BARCELONA, Spain – Samsung Electronics today unveiled its fifth-generation Galaxy S flagship smartphone, the Galaxy S5, which will support NFC, as expected, and also feature a fingerprint sensor in the home button that can secure mobile payments. PayPal has announced it will be the first payments company to support the fingerprint authentication feature on the device.
The feature, which also can unlock the phone, is similar to Touch ID in Apple’s iPhone 5s, which replaces passwords to make payments with iTunes accounts. On the Galaxy S5, PayPal said users could pay with their PayPal accounts at any merchant that accepts PayPal on mobile and in-store. The in-store payments are still conducted on the Internet over the mobile network and are not believed linked to PayPal’s other in-store payment technology tryouts.
The Galaxy S5, which will be available in April, also supports card-present payments at the physical point of sale through its support for NFC card emulation, in addition to the two other NFC communication modes, tag reading and peer-to-peer.
Besides supporting secure elements, the new device will support host-card emulation, since the phone will run Android 4.4, KitKat. Google has made host-card emulation, or HCE, a default feature in KitKat. This would enable Galaxy S5 users to tap at contactless point-of-sale terminals or other contactless card readers with applications stored in phone memory or in the cloud. Of course, for payments, schemes would have to approve the phone or grant a waiver.
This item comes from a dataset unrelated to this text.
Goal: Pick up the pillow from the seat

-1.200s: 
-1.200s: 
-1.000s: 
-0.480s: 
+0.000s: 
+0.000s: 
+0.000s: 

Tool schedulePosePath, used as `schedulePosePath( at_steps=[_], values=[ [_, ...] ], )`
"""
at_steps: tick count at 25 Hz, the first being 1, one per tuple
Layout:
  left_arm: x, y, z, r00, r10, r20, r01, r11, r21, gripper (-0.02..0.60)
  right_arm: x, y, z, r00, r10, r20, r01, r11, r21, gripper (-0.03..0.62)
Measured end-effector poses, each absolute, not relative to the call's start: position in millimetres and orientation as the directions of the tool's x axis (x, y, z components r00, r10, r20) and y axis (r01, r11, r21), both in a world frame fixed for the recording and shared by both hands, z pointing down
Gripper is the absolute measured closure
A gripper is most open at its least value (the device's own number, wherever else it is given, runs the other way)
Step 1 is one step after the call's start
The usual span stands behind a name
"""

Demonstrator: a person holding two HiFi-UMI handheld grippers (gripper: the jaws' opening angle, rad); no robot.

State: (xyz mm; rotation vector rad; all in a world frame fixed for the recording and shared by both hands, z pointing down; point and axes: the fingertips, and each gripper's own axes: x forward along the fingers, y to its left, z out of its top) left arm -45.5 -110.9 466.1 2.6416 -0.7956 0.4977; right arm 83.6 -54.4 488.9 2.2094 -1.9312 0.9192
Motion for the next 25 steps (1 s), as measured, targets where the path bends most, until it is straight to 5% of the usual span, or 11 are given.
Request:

Samsung in initial press material did not feature the NFC support in the Galaxy S5, though it did quote a Deutsche Telekom senior vice president for mobile terminals, Christan Stangier, as saying Samsung has been a “key partner” for the telco for years to help it introduce such technologies as LTE and “NFC for mobile payment.”
NFC has been a feature of Samsung’s flagships since the Galaxy S II. Samsung unveiled the much-anticipated Galaxy S5 at the Mobile World Congress in Barcelona.
PayPal noted that it will not store sensitive biometric data on its servers and will not store any personal information on the device for users.
“The device securely communicates between the fingerprint sensor on their device and PayPal’s service in the cloud,” said PayPal’s chief product officer Hill Ferguson in a statement. “The only information the device shares with PayPal is a unique encrypted key that allows PayPal to verify the identity of the customer without having to store any biometric information on PayPal’s servers.”
PayPal yesterday announced users would be able to make network-based payments, redeem offers and receive payment notifications on Samsung’s Gear 2 smartwatches, which the device maker also introduced at the Mobile World Congress.
The Galaxy S5, which offers no groundbreaking new features, has a powerful 2.5GHz quad-core Snapdragon 800 processor, slightly larger screen, higher resolution camera and heart and other health and fitness monitors.